Maven Central Javadoc

Maven dependency

To use this extension on Maven-based projects, use following dependency:

<dependency>
    <groupId>com.fasterxml.jackson.dataformat</groupId>
    <artifactId>jackson-dataformat-csv</artifactId>
    <version>2.13.0</version>
</dependency>

(with whatever is the latest version)

Usage

How-To Documents

CSV Schema: what is that?

CSV documents are essentially rows of data, instead of JSON Objects (sequences of key/value pairs).

So one potential way to expose this data is to expose a sequence of JSON arrays; and similarly allow writing of arrays. Jackson supports this use-case (which works if you do not pass "CSV schema"), but it is not a very convenient way.

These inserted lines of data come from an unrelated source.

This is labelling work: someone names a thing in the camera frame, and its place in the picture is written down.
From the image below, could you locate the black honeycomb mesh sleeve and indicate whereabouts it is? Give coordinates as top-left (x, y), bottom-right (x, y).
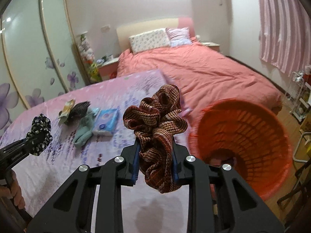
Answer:
top-left (65, 101), bottom-right (91, 125)

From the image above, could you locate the coral pink duvet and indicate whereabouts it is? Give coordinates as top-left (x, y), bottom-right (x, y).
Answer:
top-left (117, 41), bottom-right (283, 117)

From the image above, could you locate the beige pink headboard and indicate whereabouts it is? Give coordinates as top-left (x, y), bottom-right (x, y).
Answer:
top-left (116, 17), bottom-right (196, 52)

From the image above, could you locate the stack of plush toys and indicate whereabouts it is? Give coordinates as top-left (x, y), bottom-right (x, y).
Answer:
top-left (78, 32), bottom-right (102, 83)

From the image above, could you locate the pink white nightstand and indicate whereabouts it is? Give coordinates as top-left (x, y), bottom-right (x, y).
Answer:
top-left (98, 57), bottom-right (119, 81)

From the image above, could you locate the pink striped pillow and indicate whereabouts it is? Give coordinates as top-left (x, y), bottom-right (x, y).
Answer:
top-left (166, 27), bottom-right (191, 47)

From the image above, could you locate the orange plastic laundry basket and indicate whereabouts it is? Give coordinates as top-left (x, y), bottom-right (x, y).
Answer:
top-left (188, 98), bottom-right (292, 200)

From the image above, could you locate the pink striped curtain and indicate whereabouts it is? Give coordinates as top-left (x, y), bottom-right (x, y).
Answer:
top-left (259, 0), bottom-right (310, 76)

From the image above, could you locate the person's left hand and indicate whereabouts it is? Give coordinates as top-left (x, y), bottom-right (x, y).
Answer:
top-left (0, 170), bottom-right (25, 209)

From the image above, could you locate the pink lavender print sheet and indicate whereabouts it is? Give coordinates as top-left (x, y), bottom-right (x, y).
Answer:
top-left (1, 70), bottom-right (188, 232)

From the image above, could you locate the white wire rack shelf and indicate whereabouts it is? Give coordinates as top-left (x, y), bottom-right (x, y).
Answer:
top-left (283, 66), bottom-right (310, 123)

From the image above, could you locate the sliding door floral wardrobe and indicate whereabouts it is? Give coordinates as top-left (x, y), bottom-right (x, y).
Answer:
top-left (1, 0), bottom-right (88, 133)

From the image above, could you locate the white tube frame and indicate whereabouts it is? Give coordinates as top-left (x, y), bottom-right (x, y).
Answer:
top-left (292, 132), bottom-right (310, 163)

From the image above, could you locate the brown striped scrunchie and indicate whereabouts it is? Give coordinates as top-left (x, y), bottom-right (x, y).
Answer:
top-left (123, 84), bottom-right (188, 194)

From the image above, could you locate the white floral pillow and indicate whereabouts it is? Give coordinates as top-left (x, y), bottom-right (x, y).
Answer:
top-left (129, 28), bottom-right (170, 54)

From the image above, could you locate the black white dotted scrunchie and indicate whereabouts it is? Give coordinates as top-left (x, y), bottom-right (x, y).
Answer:
top-left (26, 114), bottom-right (53, 156)

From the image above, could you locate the dark wooden chair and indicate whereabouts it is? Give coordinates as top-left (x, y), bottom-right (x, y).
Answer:
top-left (277, 160), bottom-right (310, 232)

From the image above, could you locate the blue tissue packet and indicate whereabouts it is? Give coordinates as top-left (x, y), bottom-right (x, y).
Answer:
top-left (92, 108), bottom-right (119, 136)

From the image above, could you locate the far side nightstand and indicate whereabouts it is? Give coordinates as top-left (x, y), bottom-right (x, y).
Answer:
top-left (201, 42), bottom-right (220, 52)

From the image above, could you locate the yellow snack wrapper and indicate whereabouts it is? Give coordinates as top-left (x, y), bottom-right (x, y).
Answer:
top-left (58, 99), bottom-right (75, 125)

The alternative (and most commonly used) approach is to use a "CSV schema", object that defines set of names (and optionally types) for columns. This allows CsvParser to expose CSV data as if it was a sequence of JSON objects, name/value pairs.

3 ways to define Schema

So how do you get a CSV Schema instance to use? There are 3 ways:

  • Create schema based on a Java class
  • Build schema manually
  • Use the first line of CSV document to get the names (no types) for Schema

Here is code for above cases:

// Schema from POJO (usually has @JsonPropertyOrder annotation)
CsvSchema schema = mapper.schemaFor(Pojo.class);

// Manually-built schema: one with type, others default to "STRING"
CsvSchema schema = CsvSchema.builder()
        .addColumn("firstName")
        .addColumn("lastName")
        .addColumn("age", CsvSchema.ColumnType.NUMBER)
        .build();

// Read schema from the first line; start with bootstrap instance
// to enable reading of schema from the first line
// NOTE: reads schema and uses it for binding
CsvSchema bootstrapSchema = CsvSchema.emptySchema().withHeader();
ObjectMapper mapper = new CsvMapper();
mapper.readerFor(Pojo.class).with(bootstrapSchema).readValue(csv);

It is important to note that the schema object is needed to ensure correct ordering of columns; schema instances are immutable and fully reusable (as are ObjectWriter instances).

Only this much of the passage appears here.